→ Exercise requirements:
Look through the material below. Return exactly the lines from the one with "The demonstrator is" through the one with "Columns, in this", both included.
--- --- ---
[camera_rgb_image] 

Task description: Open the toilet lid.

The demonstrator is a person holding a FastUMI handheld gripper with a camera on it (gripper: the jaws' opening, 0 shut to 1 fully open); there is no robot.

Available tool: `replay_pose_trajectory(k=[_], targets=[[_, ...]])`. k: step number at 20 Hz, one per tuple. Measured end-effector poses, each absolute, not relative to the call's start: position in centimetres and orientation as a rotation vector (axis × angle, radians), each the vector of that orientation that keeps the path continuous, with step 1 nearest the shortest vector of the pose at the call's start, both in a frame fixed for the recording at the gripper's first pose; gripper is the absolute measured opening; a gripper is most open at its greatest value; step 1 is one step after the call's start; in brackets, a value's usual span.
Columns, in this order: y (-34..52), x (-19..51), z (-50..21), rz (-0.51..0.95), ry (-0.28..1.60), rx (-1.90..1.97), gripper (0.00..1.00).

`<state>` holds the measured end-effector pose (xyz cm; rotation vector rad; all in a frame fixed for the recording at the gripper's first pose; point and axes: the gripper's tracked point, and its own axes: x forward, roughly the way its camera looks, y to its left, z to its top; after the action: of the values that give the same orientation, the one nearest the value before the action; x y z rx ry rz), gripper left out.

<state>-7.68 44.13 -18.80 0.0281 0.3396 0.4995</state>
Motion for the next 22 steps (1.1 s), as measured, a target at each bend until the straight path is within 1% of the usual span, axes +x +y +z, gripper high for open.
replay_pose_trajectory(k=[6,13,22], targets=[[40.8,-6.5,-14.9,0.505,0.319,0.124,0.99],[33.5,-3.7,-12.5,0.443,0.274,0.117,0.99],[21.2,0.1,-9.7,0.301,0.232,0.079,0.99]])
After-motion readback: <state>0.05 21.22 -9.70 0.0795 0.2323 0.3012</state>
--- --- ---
→ Answer:
The demonstrator is a person holding a FastUMI handheld gripper with a camera on it (gripper: the jaws' opening, 0 shut to 1 fully open); there is no robot.

Available tool: `replay_pose_trajectory(k=[_], targets=[[_, ...]])`. k: step number at 20 Hz, one per tuple. Measured end-effector poses, each absolute, not relative to the call's start: position in centimetres and orientation as a rotation vector (axis × angle, radians), each the vector of that orientation that keeps the path continuous, with step 1 nearest the shortest vector of the pose at the call's start, both in a frame fixed for the recording at the gripper's first pose; gripper is the absolute measured opening; a gripper is most open at its greatest value; step 1 is one step after the call's start; in brackets, a value's usual span.
Columns, in this order: y (-34..52), x (-19..51), z (-50..21), rz (-0.51..0.95), ry (-0.28..1.60), rx (-1.90..1.97), gripper (0.00..1.00).

There is no more to the answer.